Re: Regular gcc benchmark runs for sparse-matrix vector multiplication?

Harald Anlauf <anlauf@xxxxxx> · Sun, 16 Dec 2018 23:14:06 +0100

On 12/15/18 17:50, Harald Anlauf wrote:
>> 1. Do you have a small test case that shows the problem ?
> 
> not yet.  I'd need to sample from the data (matrices) used,
> in case it turns out due to different tuning in gcc-9.

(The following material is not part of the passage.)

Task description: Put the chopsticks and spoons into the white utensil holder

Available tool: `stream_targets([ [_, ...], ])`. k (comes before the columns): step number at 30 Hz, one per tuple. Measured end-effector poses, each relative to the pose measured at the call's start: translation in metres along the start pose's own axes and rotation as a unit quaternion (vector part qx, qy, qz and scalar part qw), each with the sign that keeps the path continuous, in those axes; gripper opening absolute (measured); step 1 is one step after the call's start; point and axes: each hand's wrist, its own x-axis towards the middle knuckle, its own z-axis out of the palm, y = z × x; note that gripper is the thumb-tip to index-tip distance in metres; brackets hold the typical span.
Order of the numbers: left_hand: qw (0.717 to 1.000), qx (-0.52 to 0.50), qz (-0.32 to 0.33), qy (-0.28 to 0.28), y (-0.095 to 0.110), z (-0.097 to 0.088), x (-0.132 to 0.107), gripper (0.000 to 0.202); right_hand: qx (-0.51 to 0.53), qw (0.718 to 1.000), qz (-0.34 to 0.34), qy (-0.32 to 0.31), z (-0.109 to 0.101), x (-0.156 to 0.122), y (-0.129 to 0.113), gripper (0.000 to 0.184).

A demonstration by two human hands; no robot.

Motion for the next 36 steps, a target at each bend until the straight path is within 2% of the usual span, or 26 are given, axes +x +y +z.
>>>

I have been able to reduce my application so that I better
understand when the apparent performance degradation shows up.
For the code below, performance is very similar for gcc 7, 8,
and 9 if no bounds-checking is used.  (I use bounds-checking
for development).  However, if bounds-checking is enabled,
I am seeing roughly the following penalty:

gcc 7, 8: + 60% runtime
gcc 9: + 90 % runtime

Thus the bounds-checking overhead is roughly 20-25% higher,
which I find hard to understand.  To my untrained eyes, the
dump-tree-original is essentially the same for all 3 compiler
versions, but the dump-tree-optimized shows significant differences
between 9 and former versions.

Here's the code and compiler options used:

module csc
  implicit none
  integer, parameter :: sp = 4, dp = 8, mp = sp, wp = dp, ip = 4
contains
  subroutine csc_times_vector (a, ja, ia, x, y, n)
  real(mp)   ,intent(in)    ::  a (:) ! coefficients of matrix A
  integer(ip),intent(in)    :: ja (:) ! row indices  of matrix A
  integer    ,intent(in)    :: ia (:) ! indices to a,ia for column indices
  real(wp)   ,intent(in)    ::  x (:) ! right hand side
  real(wp)   ,intent(inout) ::  y (:) ! left hand side
  integer    ,intent(in)    ::  n     ! number of columns
    integer :: i, j, k
    do j=1,n                    ! Outer loop j: columns of A
!CDIR ALTCODE=LOOPCNT
!CDIR NODEP
!DIR$ IVDEP
      do k = ia(j), ia(j+1)-1   ! Inner loop i: rows of (sparse) A
        i = ja(k)               ! (the i's are distinct for different j's)
        y(i) = y(i) + a(k) * x(j)
      end do
    end do
  end subroutine csc_times_vector
end module csc

FFLAGS="-O2 -g -march=skylake -mfpmath=sse -ftree-vectorize
-funroll-loops -fno-realloc-lhs -fopt-info -fcheck=bounds"

If there's interest, I can create a bugzilla with test program
and test data.  If people think that bounds-checking must be
expensive, then I will not waste anybody's time.

Thanks,
Harald